Call the office and contact Dr. Ehrenman or Dr. Khan as soon as possible after the injury. The Drs. will assess the extent of injury, talk you through treatment measures you need to employ and determine if you must be seen in the office immediately. Bleeding at the gumline of a tooth, even if the tooth appears unharmed, indicates that the tooth has sustained a traumatic injury. Remember, timing is key; appropriate care within 1-2 hours of injury may save the tooth. Since injuries can occur at any time, our doctors are available 24 hours a day, seven days a week!
Every year Halloween brings excitement for the kids- their little faces light up at the thought of their costumes and of course, CANDY!!! Let’s face it, as parents we revel in our children’s simple joy and want them to have a great Halloween. Parents, take heart. By taking a few precautions, the kids can enjoy Halloween and parents can have a “scare-free” checkup.

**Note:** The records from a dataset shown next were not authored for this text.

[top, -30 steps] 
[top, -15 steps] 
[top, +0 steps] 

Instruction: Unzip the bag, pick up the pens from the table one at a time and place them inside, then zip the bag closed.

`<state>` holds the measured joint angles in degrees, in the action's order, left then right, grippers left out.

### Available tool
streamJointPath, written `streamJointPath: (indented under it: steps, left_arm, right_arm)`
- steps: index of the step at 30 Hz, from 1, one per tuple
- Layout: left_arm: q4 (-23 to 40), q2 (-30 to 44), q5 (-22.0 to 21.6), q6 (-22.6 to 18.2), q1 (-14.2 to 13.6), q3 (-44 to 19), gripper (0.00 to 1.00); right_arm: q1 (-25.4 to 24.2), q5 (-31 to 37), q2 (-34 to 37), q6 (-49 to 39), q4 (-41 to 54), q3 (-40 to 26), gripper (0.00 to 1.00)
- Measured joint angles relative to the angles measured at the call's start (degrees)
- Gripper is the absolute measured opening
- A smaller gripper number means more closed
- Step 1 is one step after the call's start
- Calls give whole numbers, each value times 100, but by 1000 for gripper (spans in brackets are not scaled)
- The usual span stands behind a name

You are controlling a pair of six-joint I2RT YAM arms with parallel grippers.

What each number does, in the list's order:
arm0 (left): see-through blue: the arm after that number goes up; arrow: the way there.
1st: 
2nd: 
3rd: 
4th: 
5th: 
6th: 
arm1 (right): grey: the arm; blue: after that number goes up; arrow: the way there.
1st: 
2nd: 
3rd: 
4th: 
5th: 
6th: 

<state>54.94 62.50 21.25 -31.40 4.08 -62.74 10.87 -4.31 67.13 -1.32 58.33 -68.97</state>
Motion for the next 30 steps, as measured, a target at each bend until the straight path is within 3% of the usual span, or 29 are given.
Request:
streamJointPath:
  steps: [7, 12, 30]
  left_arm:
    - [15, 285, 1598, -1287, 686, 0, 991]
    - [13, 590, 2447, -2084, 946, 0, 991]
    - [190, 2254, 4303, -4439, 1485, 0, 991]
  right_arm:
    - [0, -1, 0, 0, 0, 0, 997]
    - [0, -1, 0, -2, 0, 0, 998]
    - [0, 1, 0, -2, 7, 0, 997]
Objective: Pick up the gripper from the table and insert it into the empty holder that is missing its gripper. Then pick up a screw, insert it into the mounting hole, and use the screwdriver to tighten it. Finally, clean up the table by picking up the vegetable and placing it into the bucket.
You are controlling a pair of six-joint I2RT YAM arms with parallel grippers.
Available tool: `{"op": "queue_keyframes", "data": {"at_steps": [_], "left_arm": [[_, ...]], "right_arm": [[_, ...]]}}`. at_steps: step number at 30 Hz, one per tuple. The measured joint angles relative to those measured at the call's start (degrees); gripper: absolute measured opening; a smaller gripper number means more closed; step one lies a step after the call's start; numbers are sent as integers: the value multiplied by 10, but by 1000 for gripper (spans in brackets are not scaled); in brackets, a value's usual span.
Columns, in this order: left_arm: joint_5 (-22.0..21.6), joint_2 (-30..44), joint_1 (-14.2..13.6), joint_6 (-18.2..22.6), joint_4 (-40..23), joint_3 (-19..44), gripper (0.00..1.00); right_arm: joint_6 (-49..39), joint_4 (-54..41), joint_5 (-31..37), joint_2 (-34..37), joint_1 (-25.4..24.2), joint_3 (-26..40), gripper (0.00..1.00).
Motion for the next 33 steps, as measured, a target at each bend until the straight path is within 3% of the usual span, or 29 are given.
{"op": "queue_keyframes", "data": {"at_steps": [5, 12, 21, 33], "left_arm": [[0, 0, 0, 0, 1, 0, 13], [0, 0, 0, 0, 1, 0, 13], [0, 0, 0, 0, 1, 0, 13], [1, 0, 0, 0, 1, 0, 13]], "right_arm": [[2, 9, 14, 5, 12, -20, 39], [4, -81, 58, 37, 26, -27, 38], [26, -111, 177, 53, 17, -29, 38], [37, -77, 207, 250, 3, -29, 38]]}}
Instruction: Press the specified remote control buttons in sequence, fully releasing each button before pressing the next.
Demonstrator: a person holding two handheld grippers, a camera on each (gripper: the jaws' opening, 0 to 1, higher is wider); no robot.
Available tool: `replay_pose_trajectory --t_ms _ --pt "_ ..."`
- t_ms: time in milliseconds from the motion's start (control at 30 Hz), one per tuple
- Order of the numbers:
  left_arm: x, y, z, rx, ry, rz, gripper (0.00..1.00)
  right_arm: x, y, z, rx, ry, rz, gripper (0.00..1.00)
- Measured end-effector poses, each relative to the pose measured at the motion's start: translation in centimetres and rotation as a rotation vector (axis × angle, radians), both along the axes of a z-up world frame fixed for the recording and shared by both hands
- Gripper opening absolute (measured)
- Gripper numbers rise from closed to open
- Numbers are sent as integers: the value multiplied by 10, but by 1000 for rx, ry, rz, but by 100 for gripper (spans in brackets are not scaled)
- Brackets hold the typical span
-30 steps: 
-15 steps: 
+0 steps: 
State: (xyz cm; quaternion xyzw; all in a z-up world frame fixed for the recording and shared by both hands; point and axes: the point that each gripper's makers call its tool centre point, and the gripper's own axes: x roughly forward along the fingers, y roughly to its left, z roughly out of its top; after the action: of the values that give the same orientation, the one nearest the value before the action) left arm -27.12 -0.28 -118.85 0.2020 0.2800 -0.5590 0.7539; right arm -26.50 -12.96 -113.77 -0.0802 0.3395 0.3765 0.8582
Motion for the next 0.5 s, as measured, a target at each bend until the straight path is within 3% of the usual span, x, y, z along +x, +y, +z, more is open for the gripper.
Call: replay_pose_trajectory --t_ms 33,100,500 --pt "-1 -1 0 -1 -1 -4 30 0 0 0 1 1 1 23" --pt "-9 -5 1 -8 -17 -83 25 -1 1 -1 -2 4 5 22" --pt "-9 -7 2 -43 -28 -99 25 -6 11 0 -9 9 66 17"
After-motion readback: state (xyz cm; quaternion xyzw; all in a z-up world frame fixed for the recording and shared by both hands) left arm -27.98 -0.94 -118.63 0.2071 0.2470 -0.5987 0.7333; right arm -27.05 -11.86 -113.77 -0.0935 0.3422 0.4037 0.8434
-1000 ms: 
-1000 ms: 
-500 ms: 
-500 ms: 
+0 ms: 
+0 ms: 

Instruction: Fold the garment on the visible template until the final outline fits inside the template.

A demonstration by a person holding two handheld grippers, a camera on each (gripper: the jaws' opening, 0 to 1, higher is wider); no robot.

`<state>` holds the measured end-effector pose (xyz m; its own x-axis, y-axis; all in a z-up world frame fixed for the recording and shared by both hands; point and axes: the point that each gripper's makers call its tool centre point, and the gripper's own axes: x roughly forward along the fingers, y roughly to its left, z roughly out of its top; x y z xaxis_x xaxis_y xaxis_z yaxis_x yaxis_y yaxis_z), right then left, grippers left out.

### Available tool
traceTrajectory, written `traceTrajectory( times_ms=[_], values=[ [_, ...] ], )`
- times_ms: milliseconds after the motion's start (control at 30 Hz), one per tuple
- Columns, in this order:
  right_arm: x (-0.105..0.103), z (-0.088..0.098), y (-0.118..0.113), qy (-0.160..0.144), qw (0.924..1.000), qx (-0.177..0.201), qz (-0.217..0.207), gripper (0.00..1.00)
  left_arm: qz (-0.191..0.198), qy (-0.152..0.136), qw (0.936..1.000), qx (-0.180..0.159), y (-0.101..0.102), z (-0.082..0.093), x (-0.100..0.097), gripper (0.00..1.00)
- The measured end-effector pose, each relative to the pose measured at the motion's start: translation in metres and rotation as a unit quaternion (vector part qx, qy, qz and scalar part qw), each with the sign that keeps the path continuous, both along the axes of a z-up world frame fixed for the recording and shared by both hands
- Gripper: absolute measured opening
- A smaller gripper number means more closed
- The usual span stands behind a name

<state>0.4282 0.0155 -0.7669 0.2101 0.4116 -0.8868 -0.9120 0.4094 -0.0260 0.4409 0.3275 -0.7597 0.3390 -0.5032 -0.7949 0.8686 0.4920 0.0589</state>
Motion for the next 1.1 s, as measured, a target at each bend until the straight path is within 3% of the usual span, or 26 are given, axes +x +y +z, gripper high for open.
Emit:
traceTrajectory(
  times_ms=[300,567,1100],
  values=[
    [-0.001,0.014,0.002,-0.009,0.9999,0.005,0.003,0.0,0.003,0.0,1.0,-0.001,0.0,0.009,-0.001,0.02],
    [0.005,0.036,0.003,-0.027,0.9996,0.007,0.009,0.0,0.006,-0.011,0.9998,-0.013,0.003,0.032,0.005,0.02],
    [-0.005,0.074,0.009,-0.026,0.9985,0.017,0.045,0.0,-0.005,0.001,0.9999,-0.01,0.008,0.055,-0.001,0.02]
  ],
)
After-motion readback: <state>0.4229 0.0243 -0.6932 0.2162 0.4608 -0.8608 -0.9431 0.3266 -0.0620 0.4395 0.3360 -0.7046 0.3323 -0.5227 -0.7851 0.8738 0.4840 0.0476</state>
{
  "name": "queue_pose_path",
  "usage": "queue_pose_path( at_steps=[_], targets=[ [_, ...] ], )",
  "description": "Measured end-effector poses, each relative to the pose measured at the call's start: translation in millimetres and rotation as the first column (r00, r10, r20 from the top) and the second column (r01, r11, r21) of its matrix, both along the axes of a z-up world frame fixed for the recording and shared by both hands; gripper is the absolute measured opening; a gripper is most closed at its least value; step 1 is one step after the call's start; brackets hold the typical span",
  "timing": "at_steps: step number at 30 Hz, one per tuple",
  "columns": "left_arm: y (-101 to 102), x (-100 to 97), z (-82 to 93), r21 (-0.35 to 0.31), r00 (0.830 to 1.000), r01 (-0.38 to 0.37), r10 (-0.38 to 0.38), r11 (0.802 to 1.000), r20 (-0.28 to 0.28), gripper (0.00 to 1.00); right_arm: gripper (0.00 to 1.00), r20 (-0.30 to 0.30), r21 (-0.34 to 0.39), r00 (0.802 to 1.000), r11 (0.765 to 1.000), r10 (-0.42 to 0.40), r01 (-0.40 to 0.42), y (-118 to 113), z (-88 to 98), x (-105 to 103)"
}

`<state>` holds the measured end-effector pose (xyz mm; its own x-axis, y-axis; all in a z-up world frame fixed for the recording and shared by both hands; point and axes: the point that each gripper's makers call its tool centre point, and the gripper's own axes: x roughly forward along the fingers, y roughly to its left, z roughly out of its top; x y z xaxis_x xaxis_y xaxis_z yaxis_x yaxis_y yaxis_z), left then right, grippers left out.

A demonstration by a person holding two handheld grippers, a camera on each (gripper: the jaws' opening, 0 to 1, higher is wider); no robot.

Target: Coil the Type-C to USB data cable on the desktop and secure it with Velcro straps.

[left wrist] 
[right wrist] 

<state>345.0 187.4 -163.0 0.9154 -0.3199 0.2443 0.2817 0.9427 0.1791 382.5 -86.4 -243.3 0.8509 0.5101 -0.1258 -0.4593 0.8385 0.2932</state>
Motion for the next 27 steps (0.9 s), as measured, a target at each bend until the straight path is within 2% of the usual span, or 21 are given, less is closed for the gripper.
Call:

Not all candy is created equal. A chocolate bar is a better choice than sticky candies like taffies, caramels, gummy candies, etc. These stay on your teeth and prolong exposure to harmful sugars. Sticky candies should be completely avoided in children with braces, fillings, retainers, etc. as they can damage dental work and appliances. Hard candies like jaw breakers, lollipops, etc. should also be avoided. These dissolve very slowly, coating all the teeth with sugar, and they can also chip teeth and be a choking hazard.
And remember, no matter what the treat, moderation and proper oral care is the key to keeping those cavities at bay. Make sure your child brushes with fluoride toothpaste and flosses every day.